→ Exercise prompt:
Look through the data below and count each line where the word "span" appears. Reply with the count alone.

→ Dataset extract:

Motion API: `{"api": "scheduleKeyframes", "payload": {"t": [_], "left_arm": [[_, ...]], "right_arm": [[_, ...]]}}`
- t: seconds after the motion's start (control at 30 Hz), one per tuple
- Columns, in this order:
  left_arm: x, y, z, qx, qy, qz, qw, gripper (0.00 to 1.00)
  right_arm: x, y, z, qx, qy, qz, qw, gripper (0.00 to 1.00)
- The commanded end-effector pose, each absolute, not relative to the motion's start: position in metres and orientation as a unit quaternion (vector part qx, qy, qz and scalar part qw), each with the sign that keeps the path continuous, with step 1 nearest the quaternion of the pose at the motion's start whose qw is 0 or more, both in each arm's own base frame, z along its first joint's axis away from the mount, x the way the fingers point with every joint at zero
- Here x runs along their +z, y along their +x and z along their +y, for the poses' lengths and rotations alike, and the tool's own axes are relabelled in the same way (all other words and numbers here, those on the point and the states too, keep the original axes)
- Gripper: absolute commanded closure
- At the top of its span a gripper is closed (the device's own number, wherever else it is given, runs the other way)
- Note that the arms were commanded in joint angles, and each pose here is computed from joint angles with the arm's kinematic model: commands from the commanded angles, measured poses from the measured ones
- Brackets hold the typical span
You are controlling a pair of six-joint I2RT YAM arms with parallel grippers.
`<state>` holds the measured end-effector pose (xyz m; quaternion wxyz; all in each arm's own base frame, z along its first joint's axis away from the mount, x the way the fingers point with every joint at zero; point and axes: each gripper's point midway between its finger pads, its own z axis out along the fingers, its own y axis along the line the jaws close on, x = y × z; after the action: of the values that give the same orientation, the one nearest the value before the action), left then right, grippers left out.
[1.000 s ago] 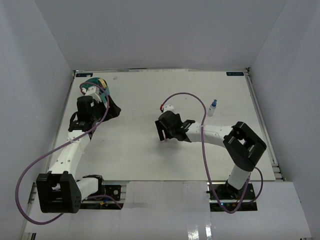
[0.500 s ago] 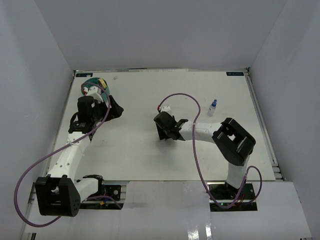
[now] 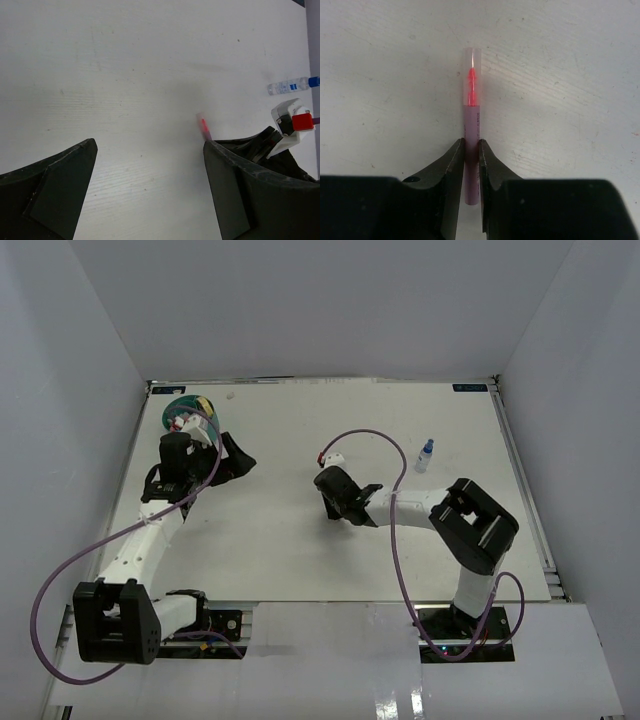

→ Task result:
2